▶ _GOAL OF THE EXERCISE_
Lines before the one containing "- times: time" are left out; copy that line and every later line through the end of the data exactly.

-=-=-

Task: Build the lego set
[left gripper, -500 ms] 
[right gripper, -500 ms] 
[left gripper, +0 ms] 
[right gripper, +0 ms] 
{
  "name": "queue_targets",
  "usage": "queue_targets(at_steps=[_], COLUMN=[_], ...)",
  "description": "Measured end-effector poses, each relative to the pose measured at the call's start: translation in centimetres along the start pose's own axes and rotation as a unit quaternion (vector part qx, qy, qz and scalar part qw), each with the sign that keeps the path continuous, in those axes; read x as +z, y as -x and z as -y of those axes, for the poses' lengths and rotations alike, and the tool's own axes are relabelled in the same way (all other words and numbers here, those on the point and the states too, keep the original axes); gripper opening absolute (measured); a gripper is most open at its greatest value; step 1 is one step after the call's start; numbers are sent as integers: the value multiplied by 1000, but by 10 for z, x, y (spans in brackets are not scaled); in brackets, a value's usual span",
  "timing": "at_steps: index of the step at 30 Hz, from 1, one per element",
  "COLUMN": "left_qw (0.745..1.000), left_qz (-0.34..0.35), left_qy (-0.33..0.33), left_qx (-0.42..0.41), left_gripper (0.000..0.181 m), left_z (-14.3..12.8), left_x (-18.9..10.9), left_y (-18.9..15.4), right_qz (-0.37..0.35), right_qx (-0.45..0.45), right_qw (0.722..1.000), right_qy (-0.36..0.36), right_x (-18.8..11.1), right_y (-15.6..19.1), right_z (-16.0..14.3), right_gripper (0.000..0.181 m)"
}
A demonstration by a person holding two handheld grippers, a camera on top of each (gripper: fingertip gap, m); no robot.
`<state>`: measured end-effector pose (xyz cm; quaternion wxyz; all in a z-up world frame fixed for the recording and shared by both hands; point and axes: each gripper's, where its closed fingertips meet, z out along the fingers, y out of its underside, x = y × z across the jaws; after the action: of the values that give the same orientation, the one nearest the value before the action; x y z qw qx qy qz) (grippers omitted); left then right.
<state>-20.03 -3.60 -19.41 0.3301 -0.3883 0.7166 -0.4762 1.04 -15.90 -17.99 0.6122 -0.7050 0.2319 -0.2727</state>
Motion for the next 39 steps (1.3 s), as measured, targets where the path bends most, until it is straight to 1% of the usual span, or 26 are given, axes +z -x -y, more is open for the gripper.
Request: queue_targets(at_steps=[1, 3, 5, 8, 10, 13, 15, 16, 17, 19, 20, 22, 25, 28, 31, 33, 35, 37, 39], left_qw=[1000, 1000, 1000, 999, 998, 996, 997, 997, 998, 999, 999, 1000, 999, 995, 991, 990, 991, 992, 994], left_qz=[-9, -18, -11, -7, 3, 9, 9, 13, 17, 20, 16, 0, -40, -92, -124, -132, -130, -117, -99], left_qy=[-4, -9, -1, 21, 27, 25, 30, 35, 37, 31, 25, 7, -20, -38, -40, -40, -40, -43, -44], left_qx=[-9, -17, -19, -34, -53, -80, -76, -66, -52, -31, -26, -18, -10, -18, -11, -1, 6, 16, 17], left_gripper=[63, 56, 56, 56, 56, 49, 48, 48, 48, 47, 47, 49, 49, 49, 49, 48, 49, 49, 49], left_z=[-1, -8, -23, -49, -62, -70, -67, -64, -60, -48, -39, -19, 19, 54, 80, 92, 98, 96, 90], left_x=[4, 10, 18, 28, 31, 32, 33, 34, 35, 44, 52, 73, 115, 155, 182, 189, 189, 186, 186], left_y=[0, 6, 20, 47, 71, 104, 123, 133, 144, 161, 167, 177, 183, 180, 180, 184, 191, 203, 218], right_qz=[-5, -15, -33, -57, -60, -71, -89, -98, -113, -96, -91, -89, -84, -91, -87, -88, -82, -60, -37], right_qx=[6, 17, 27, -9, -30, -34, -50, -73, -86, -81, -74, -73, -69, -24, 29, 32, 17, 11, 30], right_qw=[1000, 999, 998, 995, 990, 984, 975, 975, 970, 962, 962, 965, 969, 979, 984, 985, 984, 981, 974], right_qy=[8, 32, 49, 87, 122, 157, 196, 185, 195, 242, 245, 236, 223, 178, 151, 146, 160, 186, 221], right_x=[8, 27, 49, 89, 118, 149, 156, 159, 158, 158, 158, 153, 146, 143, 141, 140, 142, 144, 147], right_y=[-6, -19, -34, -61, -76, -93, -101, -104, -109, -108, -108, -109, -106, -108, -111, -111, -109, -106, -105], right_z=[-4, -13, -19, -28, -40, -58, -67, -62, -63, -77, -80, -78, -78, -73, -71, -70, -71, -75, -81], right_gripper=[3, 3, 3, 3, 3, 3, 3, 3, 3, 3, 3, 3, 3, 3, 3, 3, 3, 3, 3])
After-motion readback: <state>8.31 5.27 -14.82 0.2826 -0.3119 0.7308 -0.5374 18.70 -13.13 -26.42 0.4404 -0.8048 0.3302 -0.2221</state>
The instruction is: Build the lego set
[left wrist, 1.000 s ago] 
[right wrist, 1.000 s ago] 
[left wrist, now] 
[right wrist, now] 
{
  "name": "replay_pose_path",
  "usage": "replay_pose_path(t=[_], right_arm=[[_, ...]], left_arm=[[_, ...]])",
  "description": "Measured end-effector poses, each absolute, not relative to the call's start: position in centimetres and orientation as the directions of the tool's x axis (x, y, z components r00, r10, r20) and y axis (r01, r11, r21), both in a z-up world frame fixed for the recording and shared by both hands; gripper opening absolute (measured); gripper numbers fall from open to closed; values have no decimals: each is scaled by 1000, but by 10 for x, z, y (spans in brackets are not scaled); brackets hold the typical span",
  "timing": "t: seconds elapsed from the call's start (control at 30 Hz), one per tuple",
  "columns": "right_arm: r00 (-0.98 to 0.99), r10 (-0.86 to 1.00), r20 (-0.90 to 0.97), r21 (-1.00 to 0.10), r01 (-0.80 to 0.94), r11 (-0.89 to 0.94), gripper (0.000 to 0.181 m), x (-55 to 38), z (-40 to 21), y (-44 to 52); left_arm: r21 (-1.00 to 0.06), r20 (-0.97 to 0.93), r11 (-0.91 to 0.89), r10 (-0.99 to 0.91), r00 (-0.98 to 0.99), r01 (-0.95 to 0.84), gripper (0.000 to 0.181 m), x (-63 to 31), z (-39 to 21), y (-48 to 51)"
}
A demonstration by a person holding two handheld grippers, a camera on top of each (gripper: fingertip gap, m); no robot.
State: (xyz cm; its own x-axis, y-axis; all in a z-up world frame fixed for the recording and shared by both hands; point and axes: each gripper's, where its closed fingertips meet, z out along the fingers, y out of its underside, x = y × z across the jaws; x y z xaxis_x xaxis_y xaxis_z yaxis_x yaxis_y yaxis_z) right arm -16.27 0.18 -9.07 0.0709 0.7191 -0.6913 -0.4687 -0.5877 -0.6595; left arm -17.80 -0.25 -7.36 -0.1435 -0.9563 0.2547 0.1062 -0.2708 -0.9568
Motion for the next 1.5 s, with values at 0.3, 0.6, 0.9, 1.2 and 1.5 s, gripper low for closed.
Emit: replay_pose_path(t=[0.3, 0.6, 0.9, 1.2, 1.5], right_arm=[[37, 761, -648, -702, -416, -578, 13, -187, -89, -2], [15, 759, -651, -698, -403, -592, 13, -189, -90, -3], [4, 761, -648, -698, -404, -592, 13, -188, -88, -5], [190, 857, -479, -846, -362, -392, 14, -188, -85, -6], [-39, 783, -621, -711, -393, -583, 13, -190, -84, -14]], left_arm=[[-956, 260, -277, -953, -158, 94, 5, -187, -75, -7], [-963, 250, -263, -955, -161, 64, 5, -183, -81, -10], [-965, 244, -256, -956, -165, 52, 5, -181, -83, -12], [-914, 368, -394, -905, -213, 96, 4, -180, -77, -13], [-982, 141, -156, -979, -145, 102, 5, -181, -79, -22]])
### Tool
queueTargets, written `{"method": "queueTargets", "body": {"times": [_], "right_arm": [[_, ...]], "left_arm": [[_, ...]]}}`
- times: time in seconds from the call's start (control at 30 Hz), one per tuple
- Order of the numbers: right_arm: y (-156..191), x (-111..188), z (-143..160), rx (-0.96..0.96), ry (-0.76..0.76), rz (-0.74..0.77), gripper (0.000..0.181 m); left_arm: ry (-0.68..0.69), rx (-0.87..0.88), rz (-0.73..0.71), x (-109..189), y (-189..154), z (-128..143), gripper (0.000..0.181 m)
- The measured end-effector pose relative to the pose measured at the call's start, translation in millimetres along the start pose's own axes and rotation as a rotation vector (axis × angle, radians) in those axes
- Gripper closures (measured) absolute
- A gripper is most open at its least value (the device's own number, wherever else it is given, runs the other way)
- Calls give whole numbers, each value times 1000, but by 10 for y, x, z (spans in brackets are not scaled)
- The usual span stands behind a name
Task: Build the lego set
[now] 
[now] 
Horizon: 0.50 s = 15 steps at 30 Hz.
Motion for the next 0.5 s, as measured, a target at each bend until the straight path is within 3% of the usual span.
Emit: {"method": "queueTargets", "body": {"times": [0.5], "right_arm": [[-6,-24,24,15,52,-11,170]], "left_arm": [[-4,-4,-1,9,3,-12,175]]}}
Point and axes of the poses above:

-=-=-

▶ _SOLUTION FOR THIS TASK_
- times: time in seconds from the call's start (control at 30 Hz), one per tuple
- Order of the numbers: right_arm: y (-156..191), x (-111..188), z (-143..160), rx (-0.96..0.96), ry (-0.76..0.76), rz (-0.74..0.77), gripper (0.000..0.181 m); left_arm: ry (-0.68..0.69), rx (-0.87..0.88), rz (-0.73..0.71), x (-109..189), y (-189..154), z (-128..143), gripper (0.000..0.181 m)
- The measured end-effector pose relative to the pose measured at the call's start, translation in millimetres along the start pose's own axes and rotation as a rotation vector (axis × angle, radians) in those axes
- Gripper closures (measured) absolute
- A gripper is most open at its least value (the device's own number, wherever else it is given, runs the other way)
- Calls give whole numbers, each value times 1000, but by 10 for y, x, z (spans in brackets are not scaled)
- The usual span stands behind a name
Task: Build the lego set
[now] 
[now] 
Horizon: 0.50 s = 15 steps at 30 Hz.
Motion for the next 0.5 s, as measured, a target at each bend until the straight path is within 3% of the usual span.
Emit: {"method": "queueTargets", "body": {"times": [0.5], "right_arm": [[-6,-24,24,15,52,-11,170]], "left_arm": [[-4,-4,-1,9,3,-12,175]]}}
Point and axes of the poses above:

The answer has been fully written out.